Cereal on the floor of your car, crayons stuck in between car seats and loud screams from the backseat you know you’re traveling with kids.  Cars and kids can sometimes be a stressful time, but not when you go to the Chicago Auto Show!

Children and families are actually encouraged to go to the Chicago Auto Show, held annually at McCormick Place.  Children six years old and younger have free admission with a paying adult, and children 7-12 get half price admission. There is also a designated family zone with activities for families and a child seat safety demonstration within the exhibition.

Strollers are allowed, but not rentable, so bring your own stroller.  And most of the restrooms at McCormick Place, the home of the 2009 Chicago Auto Show, have baby-changing stations as well.

There is no private area for nursing mothers, but Illinois law allows nursing mothers to nurse in any public area.  If nursing mothers want to go to some place more private, they can leave and re-enter on the same day as many times as they need, as long as they get their hand stamped.

Finding Fuel (Lunch!)

The hand stamp also works well for families if they want to go to some place specific to eat.  However, finding food at the Chicago Auto Show shouldn’t be a problem.  McCormick Place has a variety of restaurants and food options on location. And although coolers are not allowed, unopened bottles of soda or water (plastic, not glass) and snacks or sandwiches are allowed.

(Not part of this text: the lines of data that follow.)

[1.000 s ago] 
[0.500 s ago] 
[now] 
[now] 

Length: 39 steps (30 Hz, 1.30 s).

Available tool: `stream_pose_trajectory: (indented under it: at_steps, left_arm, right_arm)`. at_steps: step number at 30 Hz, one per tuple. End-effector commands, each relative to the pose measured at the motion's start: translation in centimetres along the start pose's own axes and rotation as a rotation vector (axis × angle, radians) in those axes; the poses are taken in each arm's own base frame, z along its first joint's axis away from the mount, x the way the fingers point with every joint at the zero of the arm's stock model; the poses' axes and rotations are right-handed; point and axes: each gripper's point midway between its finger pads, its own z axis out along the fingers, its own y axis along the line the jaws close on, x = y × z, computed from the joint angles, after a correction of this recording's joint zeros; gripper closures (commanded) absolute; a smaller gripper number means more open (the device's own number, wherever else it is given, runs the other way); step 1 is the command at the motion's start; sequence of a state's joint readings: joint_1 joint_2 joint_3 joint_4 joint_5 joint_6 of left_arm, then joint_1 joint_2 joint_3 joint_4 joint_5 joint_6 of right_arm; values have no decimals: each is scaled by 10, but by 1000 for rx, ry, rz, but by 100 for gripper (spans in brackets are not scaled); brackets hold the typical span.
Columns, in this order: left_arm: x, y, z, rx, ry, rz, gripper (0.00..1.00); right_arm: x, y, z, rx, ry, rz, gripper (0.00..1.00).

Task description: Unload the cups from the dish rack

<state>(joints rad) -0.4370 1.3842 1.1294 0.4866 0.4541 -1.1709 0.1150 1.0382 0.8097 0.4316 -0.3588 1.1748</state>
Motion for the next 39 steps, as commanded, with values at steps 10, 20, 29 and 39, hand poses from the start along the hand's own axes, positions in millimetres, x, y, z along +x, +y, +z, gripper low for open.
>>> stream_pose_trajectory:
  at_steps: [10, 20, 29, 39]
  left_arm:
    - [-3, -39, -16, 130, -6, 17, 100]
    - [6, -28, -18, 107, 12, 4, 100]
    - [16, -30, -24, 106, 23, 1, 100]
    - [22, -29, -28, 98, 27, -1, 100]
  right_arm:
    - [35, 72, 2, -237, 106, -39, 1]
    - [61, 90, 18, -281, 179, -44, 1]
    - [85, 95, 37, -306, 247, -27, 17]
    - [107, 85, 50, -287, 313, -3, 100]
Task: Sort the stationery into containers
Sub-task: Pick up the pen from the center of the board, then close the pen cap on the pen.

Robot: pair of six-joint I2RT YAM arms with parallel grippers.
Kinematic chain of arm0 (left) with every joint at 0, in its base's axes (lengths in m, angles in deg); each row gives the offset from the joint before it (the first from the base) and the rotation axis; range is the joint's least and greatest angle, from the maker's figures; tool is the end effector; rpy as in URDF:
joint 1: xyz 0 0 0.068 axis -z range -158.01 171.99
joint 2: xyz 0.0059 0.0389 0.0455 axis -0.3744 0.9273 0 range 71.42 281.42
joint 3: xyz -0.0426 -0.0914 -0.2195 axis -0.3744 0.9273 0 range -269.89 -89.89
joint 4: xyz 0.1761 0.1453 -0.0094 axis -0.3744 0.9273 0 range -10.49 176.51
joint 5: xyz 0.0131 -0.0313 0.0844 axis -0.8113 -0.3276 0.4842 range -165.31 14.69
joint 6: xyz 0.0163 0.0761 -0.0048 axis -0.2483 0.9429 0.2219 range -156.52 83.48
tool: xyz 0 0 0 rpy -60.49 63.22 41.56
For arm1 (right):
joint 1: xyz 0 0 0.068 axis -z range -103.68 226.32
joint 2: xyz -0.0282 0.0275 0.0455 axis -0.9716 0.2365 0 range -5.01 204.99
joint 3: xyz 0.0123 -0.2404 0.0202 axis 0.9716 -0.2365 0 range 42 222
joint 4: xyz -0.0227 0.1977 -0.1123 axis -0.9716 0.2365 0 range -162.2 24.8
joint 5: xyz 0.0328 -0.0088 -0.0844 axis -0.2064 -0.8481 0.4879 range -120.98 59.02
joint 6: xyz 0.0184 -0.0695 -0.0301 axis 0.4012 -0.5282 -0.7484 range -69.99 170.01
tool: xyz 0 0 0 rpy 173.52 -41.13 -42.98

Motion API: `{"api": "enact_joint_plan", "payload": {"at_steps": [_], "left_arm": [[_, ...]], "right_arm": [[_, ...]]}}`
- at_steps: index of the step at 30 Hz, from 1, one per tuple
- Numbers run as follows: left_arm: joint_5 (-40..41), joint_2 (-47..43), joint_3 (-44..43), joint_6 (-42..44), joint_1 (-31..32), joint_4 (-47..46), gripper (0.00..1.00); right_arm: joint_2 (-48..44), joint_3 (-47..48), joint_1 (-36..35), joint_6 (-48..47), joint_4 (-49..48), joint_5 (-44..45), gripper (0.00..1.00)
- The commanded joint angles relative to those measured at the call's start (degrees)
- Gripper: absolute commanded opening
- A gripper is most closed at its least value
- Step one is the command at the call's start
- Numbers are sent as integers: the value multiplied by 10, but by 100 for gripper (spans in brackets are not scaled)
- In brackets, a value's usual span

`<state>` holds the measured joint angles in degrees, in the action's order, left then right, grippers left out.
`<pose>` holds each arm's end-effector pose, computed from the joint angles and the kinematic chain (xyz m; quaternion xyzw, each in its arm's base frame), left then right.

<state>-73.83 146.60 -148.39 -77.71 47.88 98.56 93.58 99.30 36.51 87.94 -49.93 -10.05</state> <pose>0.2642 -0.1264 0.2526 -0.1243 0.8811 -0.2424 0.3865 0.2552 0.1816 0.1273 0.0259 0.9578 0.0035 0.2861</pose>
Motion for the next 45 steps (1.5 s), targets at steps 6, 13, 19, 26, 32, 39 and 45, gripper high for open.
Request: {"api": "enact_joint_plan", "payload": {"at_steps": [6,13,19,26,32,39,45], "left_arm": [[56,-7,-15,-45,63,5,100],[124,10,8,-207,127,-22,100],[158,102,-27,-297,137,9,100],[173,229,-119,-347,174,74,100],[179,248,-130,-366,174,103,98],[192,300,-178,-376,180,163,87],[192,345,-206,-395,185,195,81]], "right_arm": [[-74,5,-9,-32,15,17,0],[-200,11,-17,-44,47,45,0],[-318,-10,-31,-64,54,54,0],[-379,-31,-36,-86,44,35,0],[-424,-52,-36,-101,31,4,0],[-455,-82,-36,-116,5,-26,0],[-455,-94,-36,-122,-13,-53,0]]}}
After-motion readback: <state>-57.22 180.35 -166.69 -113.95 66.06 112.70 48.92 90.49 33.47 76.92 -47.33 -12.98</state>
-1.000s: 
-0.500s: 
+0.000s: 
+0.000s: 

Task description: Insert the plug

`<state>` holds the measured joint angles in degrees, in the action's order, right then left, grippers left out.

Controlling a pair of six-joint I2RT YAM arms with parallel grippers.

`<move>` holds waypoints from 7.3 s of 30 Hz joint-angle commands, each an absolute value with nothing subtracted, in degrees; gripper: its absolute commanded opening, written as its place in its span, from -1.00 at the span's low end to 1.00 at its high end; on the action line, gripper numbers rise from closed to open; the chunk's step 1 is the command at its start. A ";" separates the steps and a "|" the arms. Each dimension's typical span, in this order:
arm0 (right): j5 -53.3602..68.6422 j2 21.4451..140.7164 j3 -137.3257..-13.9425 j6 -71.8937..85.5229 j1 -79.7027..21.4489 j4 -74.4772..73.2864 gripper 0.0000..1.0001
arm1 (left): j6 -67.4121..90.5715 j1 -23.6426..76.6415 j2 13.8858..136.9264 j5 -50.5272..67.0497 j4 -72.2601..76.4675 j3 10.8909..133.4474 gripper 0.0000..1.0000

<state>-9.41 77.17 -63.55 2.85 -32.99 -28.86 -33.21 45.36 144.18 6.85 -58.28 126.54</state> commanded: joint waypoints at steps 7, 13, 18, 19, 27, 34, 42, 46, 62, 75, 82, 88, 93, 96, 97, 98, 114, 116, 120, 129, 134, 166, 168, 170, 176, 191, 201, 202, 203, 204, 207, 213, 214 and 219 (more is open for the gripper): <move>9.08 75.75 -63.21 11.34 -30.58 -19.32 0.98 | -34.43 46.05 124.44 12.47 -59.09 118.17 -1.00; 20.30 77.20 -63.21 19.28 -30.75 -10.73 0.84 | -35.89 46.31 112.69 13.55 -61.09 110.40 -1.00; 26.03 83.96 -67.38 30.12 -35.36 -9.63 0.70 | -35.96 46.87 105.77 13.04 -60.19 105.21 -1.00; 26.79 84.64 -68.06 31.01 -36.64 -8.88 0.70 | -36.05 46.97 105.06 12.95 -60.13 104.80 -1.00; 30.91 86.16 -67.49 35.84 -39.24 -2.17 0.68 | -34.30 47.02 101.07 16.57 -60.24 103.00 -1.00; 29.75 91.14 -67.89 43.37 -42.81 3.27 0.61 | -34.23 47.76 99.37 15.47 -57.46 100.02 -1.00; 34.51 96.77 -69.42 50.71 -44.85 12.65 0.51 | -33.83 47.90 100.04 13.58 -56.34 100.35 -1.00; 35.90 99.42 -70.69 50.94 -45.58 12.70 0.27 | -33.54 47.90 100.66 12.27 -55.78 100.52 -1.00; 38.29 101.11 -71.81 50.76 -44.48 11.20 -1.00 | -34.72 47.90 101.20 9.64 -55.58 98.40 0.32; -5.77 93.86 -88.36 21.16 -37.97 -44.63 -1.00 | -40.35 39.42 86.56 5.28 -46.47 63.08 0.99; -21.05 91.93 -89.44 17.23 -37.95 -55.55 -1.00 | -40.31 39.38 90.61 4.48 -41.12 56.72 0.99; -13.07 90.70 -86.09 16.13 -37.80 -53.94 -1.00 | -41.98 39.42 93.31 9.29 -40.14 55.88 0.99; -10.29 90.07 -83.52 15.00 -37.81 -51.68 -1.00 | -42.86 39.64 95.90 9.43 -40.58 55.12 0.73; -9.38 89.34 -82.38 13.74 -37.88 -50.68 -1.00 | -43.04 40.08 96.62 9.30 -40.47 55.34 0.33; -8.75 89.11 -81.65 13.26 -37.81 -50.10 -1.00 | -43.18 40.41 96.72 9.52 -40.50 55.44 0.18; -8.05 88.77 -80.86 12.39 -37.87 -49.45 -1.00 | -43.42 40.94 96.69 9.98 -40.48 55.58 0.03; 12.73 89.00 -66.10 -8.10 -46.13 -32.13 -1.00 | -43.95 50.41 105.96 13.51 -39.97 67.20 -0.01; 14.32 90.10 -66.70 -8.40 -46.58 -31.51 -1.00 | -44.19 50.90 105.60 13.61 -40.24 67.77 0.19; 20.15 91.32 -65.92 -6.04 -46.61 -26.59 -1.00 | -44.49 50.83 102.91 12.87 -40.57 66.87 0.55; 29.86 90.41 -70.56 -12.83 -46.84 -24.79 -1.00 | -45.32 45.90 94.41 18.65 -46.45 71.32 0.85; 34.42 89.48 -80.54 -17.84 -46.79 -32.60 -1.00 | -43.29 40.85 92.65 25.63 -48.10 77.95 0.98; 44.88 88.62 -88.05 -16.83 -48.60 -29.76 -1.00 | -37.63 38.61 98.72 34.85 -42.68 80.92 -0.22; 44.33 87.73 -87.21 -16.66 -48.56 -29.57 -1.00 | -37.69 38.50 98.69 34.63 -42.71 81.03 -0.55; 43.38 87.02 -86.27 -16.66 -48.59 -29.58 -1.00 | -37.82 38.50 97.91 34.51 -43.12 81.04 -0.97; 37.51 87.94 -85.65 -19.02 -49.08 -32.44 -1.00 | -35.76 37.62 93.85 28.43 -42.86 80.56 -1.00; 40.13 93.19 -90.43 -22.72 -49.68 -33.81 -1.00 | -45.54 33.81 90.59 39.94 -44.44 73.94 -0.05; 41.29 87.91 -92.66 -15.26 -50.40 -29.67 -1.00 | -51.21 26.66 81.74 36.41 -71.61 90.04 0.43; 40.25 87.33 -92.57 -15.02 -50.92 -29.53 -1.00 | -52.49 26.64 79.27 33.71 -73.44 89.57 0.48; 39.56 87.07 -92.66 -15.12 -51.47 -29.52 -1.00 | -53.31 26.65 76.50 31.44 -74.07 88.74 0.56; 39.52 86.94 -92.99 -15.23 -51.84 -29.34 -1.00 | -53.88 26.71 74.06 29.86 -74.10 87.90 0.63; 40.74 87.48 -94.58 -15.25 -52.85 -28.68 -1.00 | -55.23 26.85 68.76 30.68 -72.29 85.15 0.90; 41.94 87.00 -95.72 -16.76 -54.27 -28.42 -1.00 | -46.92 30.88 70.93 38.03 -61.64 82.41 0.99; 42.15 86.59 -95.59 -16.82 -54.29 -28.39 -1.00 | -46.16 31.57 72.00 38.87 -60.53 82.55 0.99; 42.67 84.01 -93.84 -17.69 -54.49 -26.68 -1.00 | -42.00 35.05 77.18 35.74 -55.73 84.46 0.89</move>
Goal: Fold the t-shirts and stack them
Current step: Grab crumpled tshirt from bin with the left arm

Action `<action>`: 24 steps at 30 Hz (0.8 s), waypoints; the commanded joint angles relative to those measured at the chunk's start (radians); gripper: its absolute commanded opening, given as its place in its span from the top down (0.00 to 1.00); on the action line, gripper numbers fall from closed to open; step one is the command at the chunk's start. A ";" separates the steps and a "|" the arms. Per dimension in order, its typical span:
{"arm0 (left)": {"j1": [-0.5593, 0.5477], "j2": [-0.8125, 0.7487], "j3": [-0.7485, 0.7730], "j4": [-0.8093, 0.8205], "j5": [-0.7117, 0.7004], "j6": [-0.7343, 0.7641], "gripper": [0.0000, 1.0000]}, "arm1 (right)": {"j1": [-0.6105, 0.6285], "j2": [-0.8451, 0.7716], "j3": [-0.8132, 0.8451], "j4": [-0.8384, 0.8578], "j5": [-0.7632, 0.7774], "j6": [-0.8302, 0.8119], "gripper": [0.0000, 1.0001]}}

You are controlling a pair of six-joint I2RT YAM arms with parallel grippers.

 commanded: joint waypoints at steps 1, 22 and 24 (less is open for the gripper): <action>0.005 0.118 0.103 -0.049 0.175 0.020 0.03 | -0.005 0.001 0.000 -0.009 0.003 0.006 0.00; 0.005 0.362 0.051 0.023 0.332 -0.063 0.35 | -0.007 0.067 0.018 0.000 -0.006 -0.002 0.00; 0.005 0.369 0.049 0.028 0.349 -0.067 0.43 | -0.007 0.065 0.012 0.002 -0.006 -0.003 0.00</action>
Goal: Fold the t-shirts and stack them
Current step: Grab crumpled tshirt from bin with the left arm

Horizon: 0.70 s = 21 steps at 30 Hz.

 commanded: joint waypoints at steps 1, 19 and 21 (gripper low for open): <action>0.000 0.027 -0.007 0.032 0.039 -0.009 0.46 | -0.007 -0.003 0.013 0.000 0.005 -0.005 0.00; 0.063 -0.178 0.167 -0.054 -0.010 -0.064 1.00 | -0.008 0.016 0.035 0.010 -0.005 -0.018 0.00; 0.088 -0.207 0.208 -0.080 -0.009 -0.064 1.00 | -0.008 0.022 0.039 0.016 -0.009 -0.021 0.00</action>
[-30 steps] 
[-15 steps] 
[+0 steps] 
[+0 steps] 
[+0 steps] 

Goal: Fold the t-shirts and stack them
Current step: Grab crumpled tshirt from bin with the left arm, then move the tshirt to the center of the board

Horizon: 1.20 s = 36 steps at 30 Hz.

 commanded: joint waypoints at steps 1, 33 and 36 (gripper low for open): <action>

McCormick Place doesn’t just offer a wide variety of food options, but it also has security, in case you lose your child or need help, you should call McCormick Place security at 312-791-6060. Hopefully though, you won’t need to call security.

Go Shopping!

The auto show is also a great place for families to check out new cars.  The family sedan is the most popular car bought in America. Representatives from the manufacturers will be on hand to explain the new safety and family features of the different cars featured.  You can also sit inside of the cars, to see how yellow crayon and mashed up cereal will look on the interior of the new cars.

It’s always a little more stressful traveling with children. Do you have any helpful tips for other parents (or others traveling with children) to make the trip to the Chicago Auto Show a safe and enjoyable experience?